**What you are asked to do**: Taking the listing below, restate word for word each line from the line with "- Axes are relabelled" to the line with "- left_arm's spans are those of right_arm", ends included, and stop there.

§ §

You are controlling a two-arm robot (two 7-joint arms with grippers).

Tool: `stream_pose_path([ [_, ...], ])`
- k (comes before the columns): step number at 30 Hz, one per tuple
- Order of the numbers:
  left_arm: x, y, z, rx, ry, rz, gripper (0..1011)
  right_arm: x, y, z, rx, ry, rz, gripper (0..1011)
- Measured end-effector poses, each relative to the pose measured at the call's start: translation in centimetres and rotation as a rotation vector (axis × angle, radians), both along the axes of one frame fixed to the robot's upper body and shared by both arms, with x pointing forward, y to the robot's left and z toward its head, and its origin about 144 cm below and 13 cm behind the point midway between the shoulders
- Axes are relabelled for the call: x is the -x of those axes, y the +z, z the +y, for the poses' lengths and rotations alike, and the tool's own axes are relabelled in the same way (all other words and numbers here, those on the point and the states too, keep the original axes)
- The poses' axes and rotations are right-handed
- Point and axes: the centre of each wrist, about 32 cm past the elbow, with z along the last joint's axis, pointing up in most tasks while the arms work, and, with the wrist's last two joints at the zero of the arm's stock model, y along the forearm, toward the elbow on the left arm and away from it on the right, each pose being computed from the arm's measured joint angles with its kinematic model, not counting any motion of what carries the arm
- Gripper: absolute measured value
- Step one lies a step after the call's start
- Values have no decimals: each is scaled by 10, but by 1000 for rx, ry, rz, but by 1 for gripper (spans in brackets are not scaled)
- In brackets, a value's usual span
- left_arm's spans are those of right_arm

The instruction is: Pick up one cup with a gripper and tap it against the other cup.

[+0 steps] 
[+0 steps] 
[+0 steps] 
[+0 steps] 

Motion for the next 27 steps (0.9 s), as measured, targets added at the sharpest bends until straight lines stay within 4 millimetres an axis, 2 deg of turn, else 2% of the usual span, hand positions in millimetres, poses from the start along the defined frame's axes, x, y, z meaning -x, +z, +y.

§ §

**Reply to the exercise**:
- Axes are relabelled for the call: x is the -x of those axes, y the +z, z the +y, for the poses' lengths and rotations alike, and the tool's own axes are relabelled in the same way (all other words and numbers here, those on the point and the states too, keep the original axes)
- The poses' axes and rotations are right-handed
- Point and axes: the centre of each wrist, about 32 cm past the elbow, with z along the last joint's axis, pointing up in most tasks while the arms work, and, with the wrist's last two joints at the zero of the arm's stock model, y along the forearm, toward the elbow on the left arm and away from it on the right, each pose being computed from the arm's measured joint angles with its kinematic model, not counting any motion of what carries the arm
- Gripper: absolute measured value
- Step one lies a step after the call's start
- Values have no decimals: each is scaled by 10, but by 1000 for rx, ry, rz, but by 1 for gripper (spans in brackets are not scaled)
- In brackets, a value's usual span
- left_arm's spans are those of right_arm

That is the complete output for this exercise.